*** Exercise data ***

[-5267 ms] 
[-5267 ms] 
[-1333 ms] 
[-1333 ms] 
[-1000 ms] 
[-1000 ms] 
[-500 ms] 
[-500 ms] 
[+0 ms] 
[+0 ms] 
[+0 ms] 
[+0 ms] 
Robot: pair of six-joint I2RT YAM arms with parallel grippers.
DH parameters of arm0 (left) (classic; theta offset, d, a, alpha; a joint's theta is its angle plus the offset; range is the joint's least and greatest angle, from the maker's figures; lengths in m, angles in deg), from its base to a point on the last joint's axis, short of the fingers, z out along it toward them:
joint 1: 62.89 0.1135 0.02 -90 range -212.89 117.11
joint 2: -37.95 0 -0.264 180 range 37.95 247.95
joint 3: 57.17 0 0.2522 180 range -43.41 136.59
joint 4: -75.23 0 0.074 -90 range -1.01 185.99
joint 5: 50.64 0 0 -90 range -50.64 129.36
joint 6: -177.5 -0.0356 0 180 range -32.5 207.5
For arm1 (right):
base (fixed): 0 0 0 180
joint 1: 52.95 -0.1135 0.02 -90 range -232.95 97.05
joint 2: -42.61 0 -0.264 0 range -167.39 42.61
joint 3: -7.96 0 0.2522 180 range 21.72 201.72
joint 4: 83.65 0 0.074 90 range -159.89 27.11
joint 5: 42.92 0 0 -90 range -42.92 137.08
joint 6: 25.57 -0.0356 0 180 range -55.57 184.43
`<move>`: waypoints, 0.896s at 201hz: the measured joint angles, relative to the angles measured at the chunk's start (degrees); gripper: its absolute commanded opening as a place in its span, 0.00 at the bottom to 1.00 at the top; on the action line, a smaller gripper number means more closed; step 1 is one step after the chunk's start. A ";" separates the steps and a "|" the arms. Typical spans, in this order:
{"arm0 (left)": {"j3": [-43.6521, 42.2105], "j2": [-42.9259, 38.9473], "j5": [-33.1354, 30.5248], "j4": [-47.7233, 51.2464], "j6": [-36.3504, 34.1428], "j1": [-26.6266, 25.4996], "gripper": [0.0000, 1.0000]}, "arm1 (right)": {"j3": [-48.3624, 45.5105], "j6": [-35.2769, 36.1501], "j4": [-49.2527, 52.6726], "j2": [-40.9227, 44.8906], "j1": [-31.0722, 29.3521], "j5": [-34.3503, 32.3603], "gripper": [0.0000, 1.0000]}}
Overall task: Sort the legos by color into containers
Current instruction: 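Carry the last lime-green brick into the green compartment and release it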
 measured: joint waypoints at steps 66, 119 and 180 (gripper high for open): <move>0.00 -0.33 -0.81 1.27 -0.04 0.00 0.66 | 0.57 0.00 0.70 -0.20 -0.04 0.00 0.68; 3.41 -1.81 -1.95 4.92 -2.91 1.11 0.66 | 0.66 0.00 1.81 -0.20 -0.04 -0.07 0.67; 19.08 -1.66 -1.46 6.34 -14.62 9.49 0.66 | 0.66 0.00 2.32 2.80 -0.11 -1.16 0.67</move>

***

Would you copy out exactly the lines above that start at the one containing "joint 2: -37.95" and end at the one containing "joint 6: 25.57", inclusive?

* Solved exercise *
joint 2: -37.95 0 -0.264 180 range 37.95 247.95
joint 3: 57.17 0 0.2522 180 range -43.41 136.59
joint 4: -75.23 0 0.074 -90 range -1.01 185.99
joint 5: 50.64 0 0 -90 range -50.64 129.36
joint 6: -177.5 -0.0356 0 180 range -32.5 207.5
For arm1 (right):
base (fixed): 0 0 0 180
joint 1: 52.95 -0.1135 0.02 -90 range -232.95 97.05
joint 2: -42.61 0 -0.264 0 range -167.39 42.61
joint 3: -7.96 0 0.2522 180 range 21.72 201.72
joint 4: 83.65 0 0.074 90 range -159.89 27.11
joint 5: 42.92 0 0 -90 range -42.92 137.08
joint 6: 25.57 -0.0356 0 180 range -55.57 184.43

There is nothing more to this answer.